Pepperwood and SSU seek landowners for NASA-funded project

Pepperwood is collaborating with Point Blue Conservation Science, Sonoma State University (SSU), Audubon California, and the Sonoma County Agricultural Preservation and Open Space District on a new NASA-funded initiative that enlists citizen scientists to help better understand bird populations in the county, with implications that could extend far beyond.

For this exciting project, volunteers will be trained to capture soundscapes in the field using audio recorders. These soundscapes will then be analyzed using an innovative automated process to produce field data and space-based images to map bird diversity across Sonoma County landscapes. Pepperwood will serve as the pilot site for the initiative before it expands to the rest of the county.

And now we need your help!

See below for how you can volunteer your property for a few days to benefit this project.

Seeking Citizen Scientists and property owners who love birds!
Are you willing to host a bird song recorder for NASA?

March 8, 2017 (Santa Rosa, California) Professor Matt Clark at Sonoma State University is going to the birds—literally!  Dr. Clark’s team was recently awarded a NASA-funded citizen science grant to compare bird songs recorded on cell phones to habitat attributes measured from satellites in space. The results of this project could inform space- and aerial-based data collection worldwide.

Dr. Clark has partnered with Pepperwood to test this methodology at their 3,200-acre nature preserve.  Pepperwood is also the lead on reaching out to the community to find other sites where volunteer bird watchers can deploy cell phone recorders and make direct observations of what birds are where.  Eligible properties include private lots, vineyards, agricultural, or mixed use lands.
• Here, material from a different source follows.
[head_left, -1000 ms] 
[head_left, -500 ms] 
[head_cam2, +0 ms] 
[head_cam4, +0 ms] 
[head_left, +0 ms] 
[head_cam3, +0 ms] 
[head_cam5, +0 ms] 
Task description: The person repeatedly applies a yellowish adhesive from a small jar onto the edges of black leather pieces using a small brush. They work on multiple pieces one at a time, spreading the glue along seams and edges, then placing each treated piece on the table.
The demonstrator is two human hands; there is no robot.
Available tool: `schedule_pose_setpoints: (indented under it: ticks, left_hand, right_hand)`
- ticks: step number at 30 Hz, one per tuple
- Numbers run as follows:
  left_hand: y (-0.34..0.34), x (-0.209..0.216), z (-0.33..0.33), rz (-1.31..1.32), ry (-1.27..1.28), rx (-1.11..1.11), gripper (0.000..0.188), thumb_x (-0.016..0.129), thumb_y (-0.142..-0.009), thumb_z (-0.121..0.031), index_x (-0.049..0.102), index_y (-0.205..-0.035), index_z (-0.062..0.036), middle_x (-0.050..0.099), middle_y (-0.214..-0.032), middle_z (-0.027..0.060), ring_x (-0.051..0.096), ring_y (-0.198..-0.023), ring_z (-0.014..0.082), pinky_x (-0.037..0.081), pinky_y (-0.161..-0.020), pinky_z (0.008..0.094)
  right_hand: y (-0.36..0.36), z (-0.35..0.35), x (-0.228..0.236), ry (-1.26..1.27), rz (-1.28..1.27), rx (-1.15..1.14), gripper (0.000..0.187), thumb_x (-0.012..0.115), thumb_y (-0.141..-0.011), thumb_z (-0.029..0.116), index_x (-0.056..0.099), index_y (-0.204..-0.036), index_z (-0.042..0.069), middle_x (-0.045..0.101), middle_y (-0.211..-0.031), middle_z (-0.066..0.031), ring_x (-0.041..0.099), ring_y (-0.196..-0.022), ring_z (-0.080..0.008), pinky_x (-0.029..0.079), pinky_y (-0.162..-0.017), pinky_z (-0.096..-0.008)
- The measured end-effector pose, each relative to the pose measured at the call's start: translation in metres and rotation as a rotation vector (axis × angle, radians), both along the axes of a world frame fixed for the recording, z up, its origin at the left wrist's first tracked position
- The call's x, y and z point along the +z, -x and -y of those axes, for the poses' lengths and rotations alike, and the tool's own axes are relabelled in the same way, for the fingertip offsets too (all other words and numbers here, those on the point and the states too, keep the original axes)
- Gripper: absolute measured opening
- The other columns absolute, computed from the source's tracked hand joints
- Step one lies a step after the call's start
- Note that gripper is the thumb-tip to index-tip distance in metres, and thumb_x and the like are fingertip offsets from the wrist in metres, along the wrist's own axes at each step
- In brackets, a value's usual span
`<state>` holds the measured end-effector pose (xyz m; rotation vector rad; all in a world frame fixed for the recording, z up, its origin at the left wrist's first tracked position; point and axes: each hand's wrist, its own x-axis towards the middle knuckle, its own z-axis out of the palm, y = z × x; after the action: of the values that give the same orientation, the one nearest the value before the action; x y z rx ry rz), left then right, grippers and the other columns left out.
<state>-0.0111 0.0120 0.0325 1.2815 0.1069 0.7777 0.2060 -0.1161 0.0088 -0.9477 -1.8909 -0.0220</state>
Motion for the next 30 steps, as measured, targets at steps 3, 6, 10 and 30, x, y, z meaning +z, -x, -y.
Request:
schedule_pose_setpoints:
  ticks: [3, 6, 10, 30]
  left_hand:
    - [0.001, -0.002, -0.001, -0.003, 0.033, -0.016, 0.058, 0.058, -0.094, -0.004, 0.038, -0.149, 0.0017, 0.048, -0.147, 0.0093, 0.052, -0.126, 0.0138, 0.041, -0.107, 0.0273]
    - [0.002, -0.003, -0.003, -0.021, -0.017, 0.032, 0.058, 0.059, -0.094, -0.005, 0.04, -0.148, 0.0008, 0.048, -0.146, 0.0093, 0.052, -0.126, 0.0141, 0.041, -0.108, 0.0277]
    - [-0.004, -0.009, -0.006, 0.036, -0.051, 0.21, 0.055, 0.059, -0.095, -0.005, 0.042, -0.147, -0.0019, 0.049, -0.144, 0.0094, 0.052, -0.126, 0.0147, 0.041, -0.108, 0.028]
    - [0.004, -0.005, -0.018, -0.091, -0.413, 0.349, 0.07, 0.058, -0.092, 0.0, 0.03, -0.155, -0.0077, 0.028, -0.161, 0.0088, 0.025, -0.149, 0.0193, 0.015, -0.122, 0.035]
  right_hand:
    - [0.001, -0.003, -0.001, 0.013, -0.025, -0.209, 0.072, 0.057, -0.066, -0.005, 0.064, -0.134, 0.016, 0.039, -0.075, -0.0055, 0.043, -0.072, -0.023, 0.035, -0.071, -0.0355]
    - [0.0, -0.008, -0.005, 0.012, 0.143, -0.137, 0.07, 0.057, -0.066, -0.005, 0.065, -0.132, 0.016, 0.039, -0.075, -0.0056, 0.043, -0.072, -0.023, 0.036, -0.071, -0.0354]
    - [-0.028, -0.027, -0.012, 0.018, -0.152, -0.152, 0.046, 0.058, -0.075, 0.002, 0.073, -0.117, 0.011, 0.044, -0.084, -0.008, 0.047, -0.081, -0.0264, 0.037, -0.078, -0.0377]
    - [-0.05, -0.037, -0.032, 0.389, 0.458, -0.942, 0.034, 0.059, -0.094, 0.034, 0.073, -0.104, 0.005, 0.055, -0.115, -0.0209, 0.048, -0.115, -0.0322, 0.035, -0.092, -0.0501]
Interested parties should contact Coby LaFayette at or 707-591-9310 x 201 to learn more about the project. Time is of the essence in order to capture the spring breeding bird season.

“What we are looking for are people who own land and are willing to let bird watchers access it for a few days this spring to make measurements” says Coby LaFayette, a Pepperwood employee who is conducting the landowner outreach on behalf of the team. She is calling and interviewing interested people to see if they want to participate in the project. “The initial response has been terrific! People are excited to join this effort to learn more about our feathered friends. And how many times do you have the opportunity to work with NASA?” adds LaFayette.

The bird watching teams need permission for access from willing landowners in order to deploy the bird song recorders. The cell phones are attached to trees and left for a few days to make recordings. They are then collected by trained citizen scientists, and audio files are downloaded and processed by computers to create an encyclopedia of bird songs for our region.  Dr. Clark’s team will then compare the presence of bird species observed to aerial images that describe their habitats in terms of 3d vertical structure and seasonal variation in canopy chemistry. Image data were acquired by NASA using airplanes, but will be used to simulate data that can be acquired from new NASA satellite missions. This method thus has the potential to improve the scientific understanding, monitoring and management of natural areas worldwide.

Other project partners include Point Blue Conservation Science, which will help process the data, and the Sonoma County Agricultural Preservation and Open Space District, which is inviting the team to make measurements on multiple properties located throughout the Mark West watershed environs. Audubon California will provide bird identification experts.

Written agreements that include liability considerations will be developed with individual landowners selected to participate in the project.